E o tempo real revolvia tudo, forçava mudanças vigorosas no jeito de produzir e
fazer, uma nova cultura!
Em poucos
meses, começávamos a colher os primeiros resultados... lembro-me do dia em que
um dos repórteres do Grupo Estado assustou o CEO de uma grande corporação do
Rio de Janeiro; durante entrevista
coletiva, ele fora informado por assessores que as informações que acabara de
transmitir já repercutiam no mercado, divulgadas por celular pelo repórter que
pioneiramente se engajara na cultura do realtime...
Não é fácil
remover uma cultura sedimentada e substituí-la por outra nova... o novo tem de
ser robusto para se impor... enfrentará resistência, reações em cadeia,
intolerância, reprovação!
O AE News – o
serviço informativo da Agência Estado em tempo real – entrou com tamanha força
no mercado brasileiro que em menos de um ano de sua implantação foi capaz de alavancar
a empresa, transformando-a em “case de sucesso” e líder absoluta do setor de
divulgação de informações para mercados na América Latina...
“Isso vai
virar uma coqueluche”, reagiu com acerto o então presidente da República,
Fernando Henrique Cardoso, ao ser apresentado a um terminal da Nova AE... E o
AE News nascia junto com um novo jornalista, bem mais veloz na divulgação de
seus escritos, bem mais consciente de suas responsabilidades frente à
informação por saber que agora, ao invés de escrever para o público em geral,
uma entidade quase abstrata, passava a escrever para mercados e para um tipo de
usuário que iria ganhar dinheiro com sua informação...
NOVA MUDANÇA É MUITO MAIS ASSUSTADORA
Esses pouco
mais de 20 anos que separam a introdução do realtime dos dias atuais com certeza não foram
suficientes para preparar o jornalista para a mudança em curso – da passagem do
jornalismo analógico para o jornalismo digital... Esta sim é uma verdadeira
mudança, avassaladora!
O mais
assustador nestas transformações é saber que a mudança está em curso e não se
vislumbra um prazo para que ela se apresente por inteiro, com começo, meio e
fim! O terreno onde o jornalista atua hoje é movediço, traiçoeiro, fluido! Nada
do que é hoje pode ser também amanhã!
Mas vamos
pensar um pouco: afinal, o que essencialmente mudou? O jornalista por acaso não
é mais aquele profissional que capta uma informação, destila e a divulga? A
resposta pode ser sim e ao mesmo tempo ser não!
Ah, quer dizer
que o jornalista também não é mais aquele que tem e cultiva fontes exclusivas?

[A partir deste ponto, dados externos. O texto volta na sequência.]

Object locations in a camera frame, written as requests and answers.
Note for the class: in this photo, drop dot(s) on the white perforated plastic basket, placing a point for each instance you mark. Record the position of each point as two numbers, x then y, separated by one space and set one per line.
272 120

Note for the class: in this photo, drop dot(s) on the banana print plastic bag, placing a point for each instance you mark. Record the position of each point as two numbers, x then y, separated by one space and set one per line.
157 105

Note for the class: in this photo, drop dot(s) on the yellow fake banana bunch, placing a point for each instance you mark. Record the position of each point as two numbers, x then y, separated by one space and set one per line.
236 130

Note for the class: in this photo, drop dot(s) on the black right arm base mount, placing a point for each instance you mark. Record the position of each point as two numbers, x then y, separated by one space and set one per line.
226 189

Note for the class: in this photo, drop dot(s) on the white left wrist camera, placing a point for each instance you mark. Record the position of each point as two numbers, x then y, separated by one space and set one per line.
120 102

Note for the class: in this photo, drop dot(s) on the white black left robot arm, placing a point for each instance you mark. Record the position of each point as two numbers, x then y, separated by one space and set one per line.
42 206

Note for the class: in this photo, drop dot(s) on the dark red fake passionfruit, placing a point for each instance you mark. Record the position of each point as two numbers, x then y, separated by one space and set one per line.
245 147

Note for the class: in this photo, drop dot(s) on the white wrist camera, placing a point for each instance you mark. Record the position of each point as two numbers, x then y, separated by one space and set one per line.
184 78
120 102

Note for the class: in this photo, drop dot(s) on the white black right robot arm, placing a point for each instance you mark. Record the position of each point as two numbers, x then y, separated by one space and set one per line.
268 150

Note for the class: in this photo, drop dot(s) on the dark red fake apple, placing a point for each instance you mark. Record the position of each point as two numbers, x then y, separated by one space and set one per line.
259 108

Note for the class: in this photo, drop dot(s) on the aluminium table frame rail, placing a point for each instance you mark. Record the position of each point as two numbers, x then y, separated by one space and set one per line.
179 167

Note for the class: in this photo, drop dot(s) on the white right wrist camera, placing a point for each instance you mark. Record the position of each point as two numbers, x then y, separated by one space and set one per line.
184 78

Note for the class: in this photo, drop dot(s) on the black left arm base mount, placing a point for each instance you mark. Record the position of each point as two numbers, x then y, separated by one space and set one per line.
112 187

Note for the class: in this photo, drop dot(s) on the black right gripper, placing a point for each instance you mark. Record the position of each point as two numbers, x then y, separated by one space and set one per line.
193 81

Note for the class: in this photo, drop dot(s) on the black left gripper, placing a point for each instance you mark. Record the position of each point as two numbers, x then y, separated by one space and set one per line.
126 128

A resposta também pode ser sim e não!
Afinal que
diabo faz o jornalista nessa nova atmosfera na qual a internet introduziu as
redes sociais, a interatividade, a possibilidade de transmissão de qualquer tipo
de arquivo – leve, pesado, com documentos, sem documentos, com imagens
estáticas, com imagens em movimento – e a possibilidade de acompanhar e captar,
importar, compartilhar informações do mundo inteiro, em tempo diferido e em
tempo real?
Boa pergunta,
mas sinto dizer que não sei respondê-la e acho improvável que exista no mundo
alguém que tenha uma resposta plausível! O que vejo é o pipocar de zilhões de
experimentos em toda parte, o que, diga-se de passagem, é algo extraordinário!
No meio dessa
tsunami de inovações e experimentos, o que eu faço? Experimento também, tateio,
avanço, recuo, ouso não ouso, observo, sobretudo observo!
A
inflexibilidade soberana no analógico tem de dar lugar a uma condescendência
responsável no digital, pois neste o mundo se abriu para a colaboração, para a
provocação, para a análise, para o humor, para o desabafo! Basta dizer que
somos, os jornalistas, produtores, divulgadores editores ou mesmo compartilhadores
de informações!
Nesses avanços
e recuos proporcionados pelo que eu chamo de “nova atmosfera” temos grandes
perdas e grandes ganhos; quando a internet liquida com os meios impressos e
agora já ameaça acabar também com a TV aberta, perdemos!
Quando a
internet nos oferece mil canais de divulgação para as coisas que produzimos,
ganhamos! Quando a internet nos permite acesso a informações qualificadas dos
mais diferentes sites e blogs, também ganhamos – e muito! A certeza que aflora é que tudo vai piorar muito antes de voltar a melhorar !
A internet,
como eu já disse, é a grande maravilha do século XXI !
Ainda hoje
pela manhã ao ligar a TV e ser informado que o Reino Unido ainda não saiu da
União Europeia, indignado, postei: “Vou dar prazo de uma semana... e se até lá o
Reino Unido não tiver saído da União Europeia, vou lá e tiro no tapa!”
Ganhei de
leitores brasileiros inúmeros kkkkkkkkk e de minha sobrinha, a jornalista
Fabiana Pio, que mora em Londres, uma frase enigmática: “Não faça isso, deixe
assim !”
Rodrigo Mesquita liderou a introdução do Tempo Real no Brasil.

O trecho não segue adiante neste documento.